* **TASK OBJECTIVE**: How do the lines below between the ones holding "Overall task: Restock" and "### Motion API", inclusive, read? Give them again exactly, with no other lines.
Start of GIVEN RECORDS
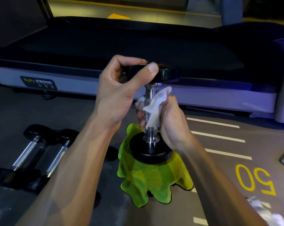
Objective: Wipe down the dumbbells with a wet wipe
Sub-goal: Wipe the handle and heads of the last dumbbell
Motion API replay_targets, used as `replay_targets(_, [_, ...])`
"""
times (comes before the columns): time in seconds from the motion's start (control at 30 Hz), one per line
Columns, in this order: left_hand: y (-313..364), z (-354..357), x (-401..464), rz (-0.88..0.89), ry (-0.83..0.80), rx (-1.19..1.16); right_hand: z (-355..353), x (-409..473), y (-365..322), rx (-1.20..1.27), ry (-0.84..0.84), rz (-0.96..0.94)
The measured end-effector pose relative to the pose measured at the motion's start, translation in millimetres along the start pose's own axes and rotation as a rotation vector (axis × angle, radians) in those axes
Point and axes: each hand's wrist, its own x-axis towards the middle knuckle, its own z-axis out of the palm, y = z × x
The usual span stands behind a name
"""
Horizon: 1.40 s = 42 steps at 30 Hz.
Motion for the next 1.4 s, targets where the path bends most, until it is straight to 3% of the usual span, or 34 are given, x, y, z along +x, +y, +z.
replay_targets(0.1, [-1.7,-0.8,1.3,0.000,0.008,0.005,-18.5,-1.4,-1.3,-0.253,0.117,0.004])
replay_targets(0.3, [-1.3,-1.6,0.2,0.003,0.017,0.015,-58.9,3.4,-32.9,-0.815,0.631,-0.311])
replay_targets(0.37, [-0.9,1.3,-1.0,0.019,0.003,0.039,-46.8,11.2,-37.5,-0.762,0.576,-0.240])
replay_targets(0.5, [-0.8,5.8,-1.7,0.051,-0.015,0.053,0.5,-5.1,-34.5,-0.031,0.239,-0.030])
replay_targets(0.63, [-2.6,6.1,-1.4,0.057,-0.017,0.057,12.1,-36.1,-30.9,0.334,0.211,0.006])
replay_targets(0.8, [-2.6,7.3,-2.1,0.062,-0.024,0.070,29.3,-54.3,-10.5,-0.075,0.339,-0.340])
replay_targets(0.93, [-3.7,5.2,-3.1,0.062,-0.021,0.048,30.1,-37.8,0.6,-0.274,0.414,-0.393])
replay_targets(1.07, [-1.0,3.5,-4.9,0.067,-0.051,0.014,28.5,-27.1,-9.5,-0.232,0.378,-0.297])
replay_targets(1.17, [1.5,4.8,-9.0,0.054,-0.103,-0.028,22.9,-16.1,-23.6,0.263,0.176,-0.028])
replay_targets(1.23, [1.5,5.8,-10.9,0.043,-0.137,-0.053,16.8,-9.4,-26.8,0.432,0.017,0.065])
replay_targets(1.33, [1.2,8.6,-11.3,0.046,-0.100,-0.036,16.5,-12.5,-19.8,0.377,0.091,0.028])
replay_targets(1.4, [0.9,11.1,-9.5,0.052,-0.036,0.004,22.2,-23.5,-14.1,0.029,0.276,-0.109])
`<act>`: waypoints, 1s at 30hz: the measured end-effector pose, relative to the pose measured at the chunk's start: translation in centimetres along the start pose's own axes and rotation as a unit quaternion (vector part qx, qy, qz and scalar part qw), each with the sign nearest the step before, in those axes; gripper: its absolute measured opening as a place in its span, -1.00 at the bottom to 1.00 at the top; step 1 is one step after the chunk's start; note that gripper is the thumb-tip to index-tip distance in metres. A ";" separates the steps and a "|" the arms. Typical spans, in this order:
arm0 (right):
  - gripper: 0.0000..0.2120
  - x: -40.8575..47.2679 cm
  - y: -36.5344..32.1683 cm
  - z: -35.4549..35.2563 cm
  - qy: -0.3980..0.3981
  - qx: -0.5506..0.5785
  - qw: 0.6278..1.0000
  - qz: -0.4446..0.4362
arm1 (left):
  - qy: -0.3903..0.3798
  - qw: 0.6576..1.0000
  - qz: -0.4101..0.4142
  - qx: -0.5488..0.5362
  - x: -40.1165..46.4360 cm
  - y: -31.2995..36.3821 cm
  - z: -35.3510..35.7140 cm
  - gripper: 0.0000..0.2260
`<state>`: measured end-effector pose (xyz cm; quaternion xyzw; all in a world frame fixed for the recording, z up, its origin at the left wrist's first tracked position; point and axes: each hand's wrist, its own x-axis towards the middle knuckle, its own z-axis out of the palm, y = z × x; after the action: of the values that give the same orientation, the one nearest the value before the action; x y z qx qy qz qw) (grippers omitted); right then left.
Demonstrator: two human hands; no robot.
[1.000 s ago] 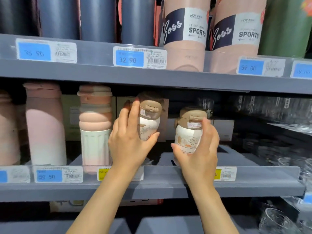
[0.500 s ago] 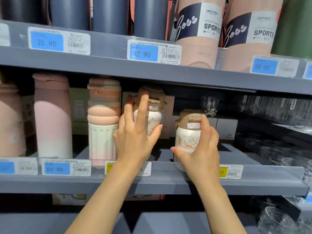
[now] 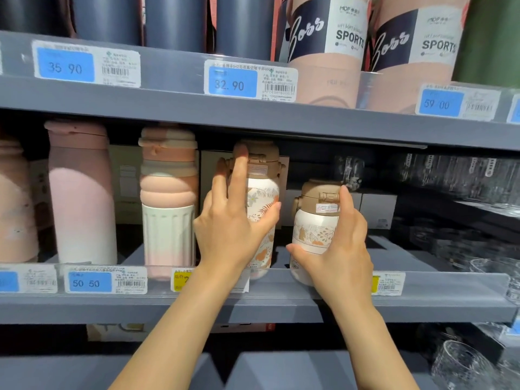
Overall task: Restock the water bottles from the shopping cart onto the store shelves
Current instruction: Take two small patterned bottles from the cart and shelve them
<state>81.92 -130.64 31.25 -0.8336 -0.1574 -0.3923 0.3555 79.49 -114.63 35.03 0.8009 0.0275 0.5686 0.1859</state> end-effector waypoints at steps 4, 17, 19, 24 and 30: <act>0.12 -0.3 0.0 -0.1 0.002 0.000 1.000 -0.007 | -0.040 0.999 -0.017 0.021 -0.1 0.0 0.2 -0.36; 0.03 -0.3 0.1 -1.1 -0.034 0.047 0.998 0.015 | -0.094 0.994 -0.053 0.025 -2.5 -0.3 -0.2 -0.12; 0.03 -0.2 0.2 -0.8 -0.029 0.046 0.998 0.018 | -0.089 0.995 -0.052 0.018 -2.5 -0.5 -0.2 -0.16; 0.04 0.1 0.2 -0.4 -0.020 0.002 0.999 0.027 | -0.066 0.997 -0.034 0.020 -2.7 -0.6 -0.1 -0.18; 0.06 0.1 0.0 -0.7 -0.027 -0.035 0.997 0.056 | -0.076 0.996 -0.032 0.023 -2.6 -0.7 -0.1 -0.19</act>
<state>81.58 -131.15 31.63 -0.8633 -0.1066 -0.3542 0.3433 78.58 -114.57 32.53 0.8447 0.0521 0.4988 0.1868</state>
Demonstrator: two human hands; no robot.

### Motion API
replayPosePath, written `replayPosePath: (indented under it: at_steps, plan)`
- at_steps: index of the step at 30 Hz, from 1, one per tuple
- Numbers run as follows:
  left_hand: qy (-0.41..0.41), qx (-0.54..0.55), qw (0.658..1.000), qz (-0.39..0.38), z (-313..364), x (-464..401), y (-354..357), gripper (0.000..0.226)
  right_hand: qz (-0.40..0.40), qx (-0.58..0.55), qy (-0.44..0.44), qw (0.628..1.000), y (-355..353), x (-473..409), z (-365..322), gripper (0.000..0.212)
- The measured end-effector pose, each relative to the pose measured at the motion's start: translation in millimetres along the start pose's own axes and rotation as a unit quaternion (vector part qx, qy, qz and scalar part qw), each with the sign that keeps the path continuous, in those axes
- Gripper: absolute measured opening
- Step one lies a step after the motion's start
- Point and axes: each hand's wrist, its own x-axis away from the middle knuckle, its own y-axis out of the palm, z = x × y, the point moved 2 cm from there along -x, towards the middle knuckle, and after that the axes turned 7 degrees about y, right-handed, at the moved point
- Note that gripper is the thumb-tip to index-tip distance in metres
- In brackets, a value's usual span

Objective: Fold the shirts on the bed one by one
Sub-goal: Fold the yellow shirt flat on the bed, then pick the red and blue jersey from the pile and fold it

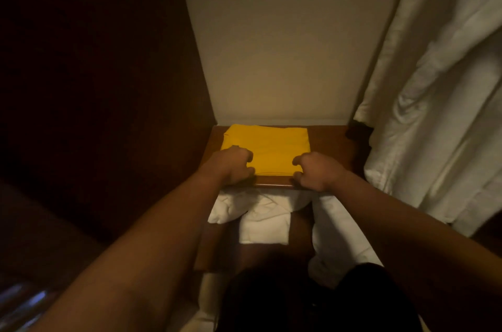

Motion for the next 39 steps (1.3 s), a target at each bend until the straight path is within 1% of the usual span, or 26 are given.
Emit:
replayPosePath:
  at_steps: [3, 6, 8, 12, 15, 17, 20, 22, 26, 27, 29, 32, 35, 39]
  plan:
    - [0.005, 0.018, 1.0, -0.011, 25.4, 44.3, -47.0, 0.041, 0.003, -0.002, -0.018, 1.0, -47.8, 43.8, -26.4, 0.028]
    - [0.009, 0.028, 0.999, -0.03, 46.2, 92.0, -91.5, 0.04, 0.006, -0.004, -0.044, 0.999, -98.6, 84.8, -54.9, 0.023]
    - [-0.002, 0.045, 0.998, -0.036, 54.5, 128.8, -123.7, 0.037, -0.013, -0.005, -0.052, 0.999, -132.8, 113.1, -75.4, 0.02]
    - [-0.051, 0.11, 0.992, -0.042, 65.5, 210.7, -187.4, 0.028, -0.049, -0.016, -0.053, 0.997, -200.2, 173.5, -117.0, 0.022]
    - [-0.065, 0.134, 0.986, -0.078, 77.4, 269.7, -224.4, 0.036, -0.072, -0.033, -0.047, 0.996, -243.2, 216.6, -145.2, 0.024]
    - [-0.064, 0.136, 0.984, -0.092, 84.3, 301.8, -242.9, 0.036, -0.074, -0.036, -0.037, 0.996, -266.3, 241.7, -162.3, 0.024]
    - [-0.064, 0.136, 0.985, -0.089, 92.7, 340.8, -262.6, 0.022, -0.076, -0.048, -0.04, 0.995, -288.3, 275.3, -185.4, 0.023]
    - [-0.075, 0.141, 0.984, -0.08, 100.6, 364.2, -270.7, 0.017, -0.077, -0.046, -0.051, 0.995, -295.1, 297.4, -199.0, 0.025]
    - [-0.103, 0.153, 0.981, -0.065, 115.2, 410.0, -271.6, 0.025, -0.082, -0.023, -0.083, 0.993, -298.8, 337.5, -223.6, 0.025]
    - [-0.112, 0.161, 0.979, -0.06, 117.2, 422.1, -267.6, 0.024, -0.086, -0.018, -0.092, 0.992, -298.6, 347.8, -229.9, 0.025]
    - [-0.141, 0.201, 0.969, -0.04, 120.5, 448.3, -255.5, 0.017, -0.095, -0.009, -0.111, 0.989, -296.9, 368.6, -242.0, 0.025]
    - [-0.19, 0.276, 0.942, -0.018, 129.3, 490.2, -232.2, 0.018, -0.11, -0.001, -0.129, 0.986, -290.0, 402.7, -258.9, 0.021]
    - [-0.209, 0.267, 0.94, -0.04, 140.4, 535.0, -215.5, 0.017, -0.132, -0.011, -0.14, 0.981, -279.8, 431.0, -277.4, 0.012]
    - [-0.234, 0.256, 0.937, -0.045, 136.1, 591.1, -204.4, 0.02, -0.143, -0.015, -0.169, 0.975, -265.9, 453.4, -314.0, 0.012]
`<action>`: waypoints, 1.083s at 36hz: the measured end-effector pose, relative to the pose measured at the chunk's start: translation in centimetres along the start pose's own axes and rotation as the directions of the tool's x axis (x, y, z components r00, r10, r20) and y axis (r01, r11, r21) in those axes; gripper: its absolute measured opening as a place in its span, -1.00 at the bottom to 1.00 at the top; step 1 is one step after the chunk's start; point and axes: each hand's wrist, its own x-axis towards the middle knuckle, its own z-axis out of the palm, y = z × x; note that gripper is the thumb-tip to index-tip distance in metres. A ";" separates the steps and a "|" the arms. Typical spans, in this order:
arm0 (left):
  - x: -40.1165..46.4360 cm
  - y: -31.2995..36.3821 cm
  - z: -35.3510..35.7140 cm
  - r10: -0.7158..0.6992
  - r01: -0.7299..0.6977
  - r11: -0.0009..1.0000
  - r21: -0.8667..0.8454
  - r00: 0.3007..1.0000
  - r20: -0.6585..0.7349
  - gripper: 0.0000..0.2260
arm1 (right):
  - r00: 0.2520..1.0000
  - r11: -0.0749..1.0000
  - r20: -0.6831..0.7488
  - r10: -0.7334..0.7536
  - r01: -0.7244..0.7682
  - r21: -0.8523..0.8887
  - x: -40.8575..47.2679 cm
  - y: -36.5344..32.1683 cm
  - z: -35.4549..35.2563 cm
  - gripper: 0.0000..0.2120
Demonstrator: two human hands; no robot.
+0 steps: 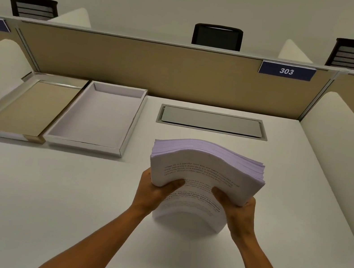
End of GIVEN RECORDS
* **ANSWER SECTION**:
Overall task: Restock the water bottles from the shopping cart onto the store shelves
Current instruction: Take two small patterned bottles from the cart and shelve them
<state>81.92 -130.64 31.25 -0.8336 -0.1574 -0.3923 0.3555 79.49 -114.63 35.03 0.8009 0.0275 0.5686 0.1859</state> end-effector waypoints at steps 4, 17, 19, 24 and 30: <act>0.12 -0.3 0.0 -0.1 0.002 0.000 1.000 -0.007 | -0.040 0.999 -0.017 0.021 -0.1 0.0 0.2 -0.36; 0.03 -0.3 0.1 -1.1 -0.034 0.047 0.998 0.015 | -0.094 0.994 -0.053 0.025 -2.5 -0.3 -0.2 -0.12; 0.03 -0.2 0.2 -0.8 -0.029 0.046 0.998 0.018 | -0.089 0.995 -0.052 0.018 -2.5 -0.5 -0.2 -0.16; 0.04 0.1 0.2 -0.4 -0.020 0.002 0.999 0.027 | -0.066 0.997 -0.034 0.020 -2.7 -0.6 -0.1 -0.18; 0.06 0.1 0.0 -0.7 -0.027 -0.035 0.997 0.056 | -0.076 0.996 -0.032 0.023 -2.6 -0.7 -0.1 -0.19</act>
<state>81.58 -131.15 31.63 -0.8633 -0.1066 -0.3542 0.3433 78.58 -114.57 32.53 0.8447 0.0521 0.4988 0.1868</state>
Demonstrator: two human hands; no robot.

### Motion API

Nothing more remains to be added to the answer.